Abdul Qadir Sanjrani (Sindhi: عبدالقادر سنجراٹي) was a Pakistani politician from Shahpur Chakar, Sindh. He served as 5th Finance minister of Pakistan, Health, Social Welfare, Basic Democracies and Local Government minister of West Pakistan. He also served as Pakistani ambassador to Kenya.

==Political career==
He was elected as Member of Provincial Assembly of Sindh in 1970 elections contesting from PS-41 Sanghar at ticket of PML-Q defeating the future CM of Sindh Jam Sadiq Ali's brother, Jam Anwar Ali.

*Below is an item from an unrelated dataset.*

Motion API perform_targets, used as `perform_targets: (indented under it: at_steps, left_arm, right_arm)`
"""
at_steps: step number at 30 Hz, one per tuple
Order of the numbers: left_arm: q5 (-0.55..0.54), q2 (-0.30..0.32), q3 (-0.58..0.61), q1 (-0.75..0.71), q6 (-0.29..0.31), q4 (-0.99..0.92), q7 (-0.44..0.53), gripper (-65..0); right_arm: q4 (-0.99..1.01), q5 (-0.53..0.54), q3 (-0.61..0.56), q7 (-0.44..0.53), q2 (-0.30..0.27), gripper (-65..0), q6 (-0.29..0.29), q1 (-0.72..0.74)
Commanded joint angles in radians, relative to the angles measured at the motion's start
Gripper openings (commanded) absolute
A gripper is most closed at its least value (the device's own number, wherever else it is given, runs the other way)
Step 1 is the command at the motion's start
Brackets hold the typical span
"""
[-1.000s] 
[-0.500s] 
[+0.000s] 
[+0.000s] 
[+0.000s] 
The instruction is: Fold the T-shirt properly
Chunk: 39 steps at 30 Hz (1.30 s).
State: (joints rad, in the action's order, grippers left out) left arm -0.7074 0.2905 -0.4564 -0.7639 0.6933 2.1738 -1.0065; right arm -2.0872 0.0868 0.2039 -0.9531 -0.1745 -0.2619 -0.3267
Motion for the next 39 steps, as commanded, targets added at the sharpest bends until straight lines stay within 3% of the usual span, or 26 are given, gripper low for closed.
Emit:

Pir Pagaro started to participate in politics during the Ayub era. He was also a personal friend of President Ayub Khan. During his era, Pir Pagara managed to get cabinet positions for Mohammad Khan Junejo and Abdul Qadir Sanjrani.

==Family==
Abdul Qadir Sanjrani's father, Ali Murad Sanjrani K.S, Haji, was a Zamindar (landowner) and factory owner. Ali Murad was born in 1895 in his native village of Barhun. Fluent in Sindhi and Seraiki, he belonged to the prominent Sanjrani tribe, originally from Dera Ghazi Khan, Punjab. The tribe migrated during the Kalhora dynasty of Sindh and settled in their current village. He was awarded title of Khan Sahib in the 1930s. He was also Chairman of Farmer Organization.

One of Ali Murad's ancestors served as a commander in the Talpur dynasty army and fought in the Battle of Dubbo in 1843. Ali Murad's father, Lal Baksh Khan Sanjrani, held the position of Commissioner's Darbari and was also a member of the District Local Board.